Instructions for the task:
Print the lines of the data, starting with the first, up to and including the line where "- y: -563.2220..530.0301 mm" appears.

Stored data:
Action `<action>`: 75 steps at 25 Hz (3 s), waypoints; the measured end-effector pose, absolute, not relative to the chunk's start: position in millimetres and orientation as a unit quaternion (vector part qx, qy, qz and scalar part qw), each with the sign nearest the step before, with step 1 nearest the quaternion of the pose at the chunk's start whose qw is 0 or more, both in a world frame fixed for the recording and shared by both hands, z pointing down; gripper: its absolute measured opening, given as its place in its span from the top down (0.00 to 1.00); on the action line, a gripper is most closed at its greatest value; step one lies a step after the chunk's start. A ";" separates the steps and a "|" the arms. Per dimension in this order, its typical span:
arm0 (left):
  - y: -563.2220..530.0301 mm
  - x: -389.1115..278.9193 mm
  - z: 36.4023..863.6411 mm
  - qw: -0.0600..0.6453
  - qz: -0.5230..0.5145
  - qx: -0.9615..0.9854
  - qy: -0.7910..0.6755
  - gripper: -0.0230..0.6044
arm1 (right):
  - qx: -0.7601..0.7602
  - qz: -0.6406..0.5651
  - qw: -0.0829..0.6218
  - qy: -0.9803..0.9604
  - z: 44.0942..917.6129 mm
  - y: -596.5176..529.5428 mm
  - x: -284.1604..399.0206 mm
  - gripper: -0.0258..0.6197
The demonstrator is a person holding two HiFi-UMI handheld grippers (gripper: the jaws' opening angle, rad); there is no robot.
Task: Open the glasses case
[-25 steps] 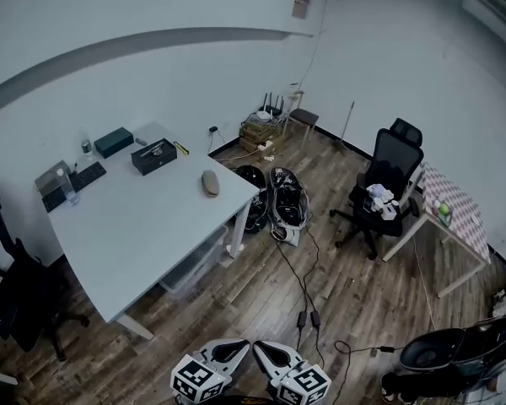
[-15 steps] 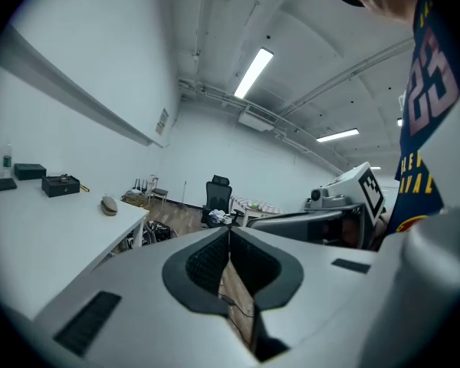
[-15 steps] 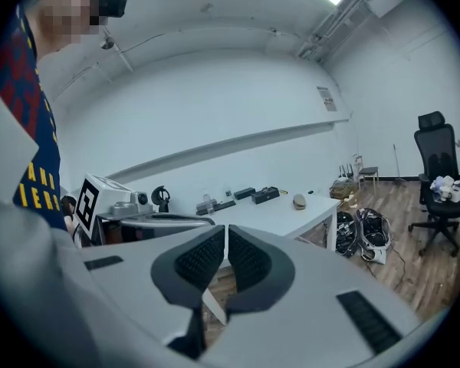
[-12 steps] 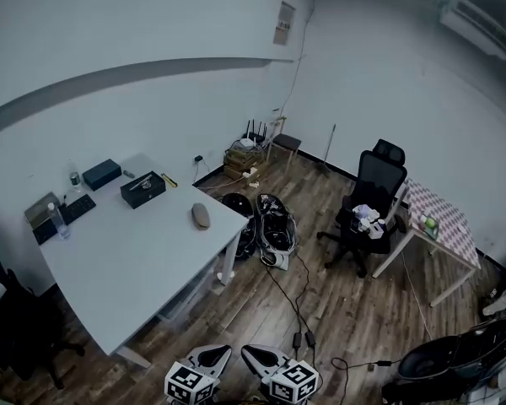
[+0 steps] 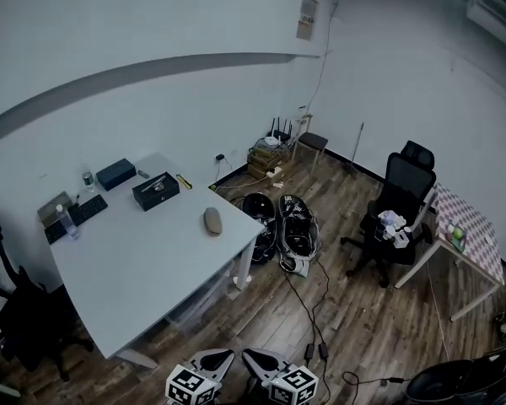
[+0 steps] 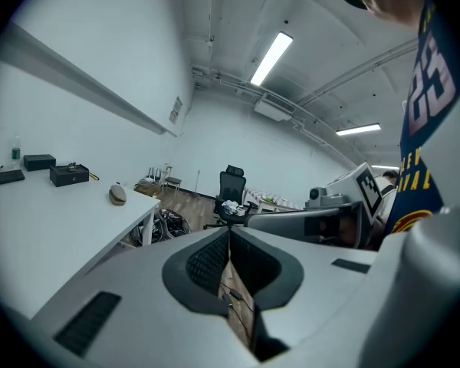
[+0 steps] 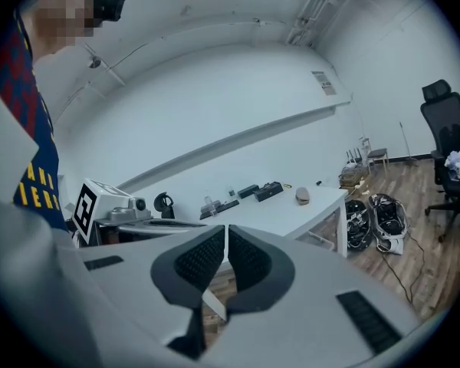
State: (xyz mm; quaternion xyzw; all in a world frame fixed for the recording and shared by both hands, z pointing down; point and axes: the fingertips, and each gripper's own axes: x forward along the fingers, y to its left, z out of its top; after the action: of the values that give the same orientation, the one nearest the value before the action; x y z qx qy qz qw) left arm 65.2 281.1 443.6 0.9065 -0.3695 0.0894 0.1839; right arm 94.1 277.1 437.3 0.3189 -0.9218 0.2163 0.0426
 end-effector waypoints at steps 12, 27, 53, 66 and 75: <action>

Task response:
Action `<action>`: 75 steps at 25 Hz (3 s), waypoints; the measured end-effector pose, absolute, not relative to the chunk's start: position in millimetres and orientation as a unit quaternion (vector part qx, qy, qz and scalar part qw), each with the sign nearest the step before, with step 1 nearest the quaternion of the pose at the chunk's start whose qw is 0 or more, both in a world frame fixed for the recording and shared by both hands, z pointing down; gripper: its absolute measured opening, given as its place in its span from the top down (0.00 to 1.00); on the action line, a gripper is most closed at its greatest value; step one lies a step after the chunk's start. A ";" separates the steps and a "|" the arms. Per dimension in this order, its typical span:
arm0 (left):
  - y: -563.2220..530.0301 mm

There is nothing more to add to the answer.